A few years ago, I worked with a Kwakiutl (kwa-gi-ooth) elder to create a video and templates for making mini button blankets. Librarians from our system used this as a base for "take and make" kits, one for kids and one for adults. They were incredibly popular. What a privilege and joy it was to be part of that. 

That lovely elder has since passed away. And now, through the efforts of a staff member who has many ties to the community, I have a small connection with another elder. It's a special and wonderful thing.

6.13.2024

happy birthday to me: retirement vs travel edition

Today I have been alive on this planet for 63 years. 

Last year I shared thoughts on aging and mortality. It was a popular post that resonated with many readers. Predictably -- and in keeping with that theme -- the next birthday came around in lightning speed.

When we're kids, it seems ages between birthdays, or summers, or first days of school. Now the years whip by. We find ourselves incredulous at how much time has passed -- how old kids and dogs are, how long we've known each other, how long we've lived in a house, or have worked in our jobs. Everyone I know experiences this. Time is just moving too quickly.

And apparently I am now a senior! Or an "older adult". In an email exchange, an activist called me an elder. I'm not ready for that!

I am spending a lot of time doing retirement planning. The big news, for us, is that there actually will be a retirement (inshallah). I never thought we'd be able to stop working: I always referred to our "retirement savings" with air quotes.

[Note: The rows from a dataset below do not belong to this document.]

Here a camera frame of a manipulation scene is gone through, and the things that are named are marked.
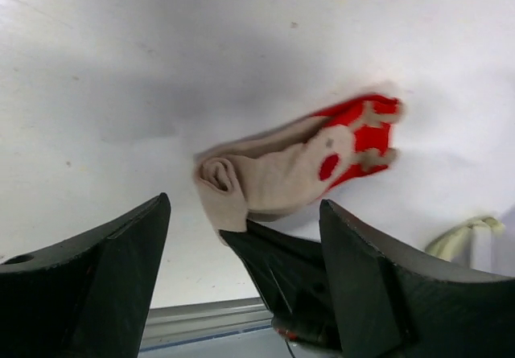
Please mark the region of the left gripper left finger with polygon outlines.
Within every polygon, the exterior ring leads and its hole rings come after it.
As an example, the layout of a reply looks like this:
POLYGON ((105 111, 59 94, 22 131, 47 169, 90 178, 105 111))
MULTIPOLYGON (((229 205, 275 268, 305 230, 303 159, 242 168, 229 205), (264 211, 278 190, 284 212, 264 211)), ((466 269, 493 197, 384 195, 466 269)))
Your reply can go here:
POLYGON ((1 264, 3 357, 136 357, 171 216, 164 193, 1 264))

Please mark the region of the beige reindeer sock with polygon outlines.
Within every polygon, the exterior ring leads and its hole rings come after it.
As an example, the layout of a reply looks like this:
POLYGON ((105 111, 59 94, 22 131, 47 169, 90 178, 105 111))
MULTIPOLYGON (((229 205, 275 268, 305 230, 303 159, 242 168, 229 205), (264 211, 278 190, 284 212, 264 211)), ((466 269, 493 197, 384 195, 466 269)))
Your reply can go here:
POLYGON ((351 179, 395 161, 390 133, 402 101, 368 93, 199 157, 193 179, 216 233, 245 232, 247 220, 275 221, 351 179))

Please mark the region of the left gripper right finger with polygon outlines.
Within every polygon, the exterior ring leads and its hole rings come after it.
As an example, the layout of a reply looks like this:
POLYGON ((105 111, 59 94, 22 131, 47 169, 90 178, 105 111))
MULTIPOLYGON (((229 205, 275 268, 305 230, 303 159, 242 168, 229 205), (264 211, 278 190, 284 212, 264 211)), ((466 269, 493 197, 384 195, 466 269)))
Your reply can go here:
POLYGON ((432 257, 330 200, 319 215, 344 356, 513 356, 512 278, 432 257))

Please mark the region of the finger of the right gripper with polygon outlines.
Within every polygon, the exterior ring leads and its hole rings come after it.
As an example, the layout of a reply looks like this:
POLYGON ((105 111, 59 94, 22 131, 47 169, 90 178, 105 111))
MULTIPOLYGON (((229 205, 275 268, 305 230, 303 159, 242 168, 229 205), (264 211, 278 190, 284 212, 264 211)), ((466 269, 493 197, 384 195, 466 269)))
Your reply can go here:
POLYGON ((242 261, 281 337, 303 347, 341 347, 320 243, 250 220, 244 232, 219 234, 242 261))

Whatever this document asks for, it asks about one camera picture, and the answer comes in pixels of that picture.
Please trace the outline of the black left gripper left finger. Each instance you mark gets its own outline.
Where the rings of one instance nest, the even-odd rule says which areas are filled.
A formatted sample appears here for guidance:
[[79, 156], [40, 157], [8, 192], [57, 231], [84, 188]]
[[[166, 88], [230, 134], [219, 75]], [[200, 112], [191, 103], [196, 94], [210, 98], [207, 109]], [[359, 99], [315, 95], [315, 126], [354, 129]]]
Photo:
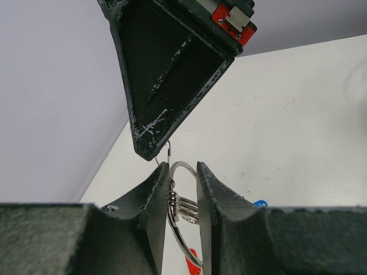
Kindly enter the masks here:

But now it looks like we'll be able to make it work. A quiet, small retirement, for sure, and it's 10 or 12 years away, but still. It feels like a huge accomplishment for people who didn't go the traditional career route until later in life. 

Because retirement will be small and quiet -- and short of winning the lottery, will not include travel -- there are a few trips I still want to make while we're working. That's the central tension: I want to make sure retirement happens and I still want to travel. 

When we moved to Vancouver Island, I said we wouldn't travel except to see friends and family for five years, and we'd see how that went. That worked out beautifully, taking us to Southern Oregon, the Bay Area, California's Lost Coast, Portland, and Seattle. This was supplemented by occasionally visits to my remote library branches, trips "down island" or to the lower mainland for work or union (although, sadly, not happening as frequently post-covid), and a bit of island exploring. Now those five years are up, and I'm restless to plan again. 

My need to travel is like a hunger. If we go on a big, special trip, that will satisfy me for a long time. It's like a huge, filling meal, and I'm good for a year or more. When we go on short trips -- it doesn't even matter where, just that I go -- it satisfies that same need, but for a shorter amount of time. And although I'm grateful for the travel we've done, it has never been close to how much I've wanted.  

If we stay healthy and things pan out, I'll be able to deal with a retirement without travel. But until then, I can't give it up. Not sure how this will work, but I'm going to try.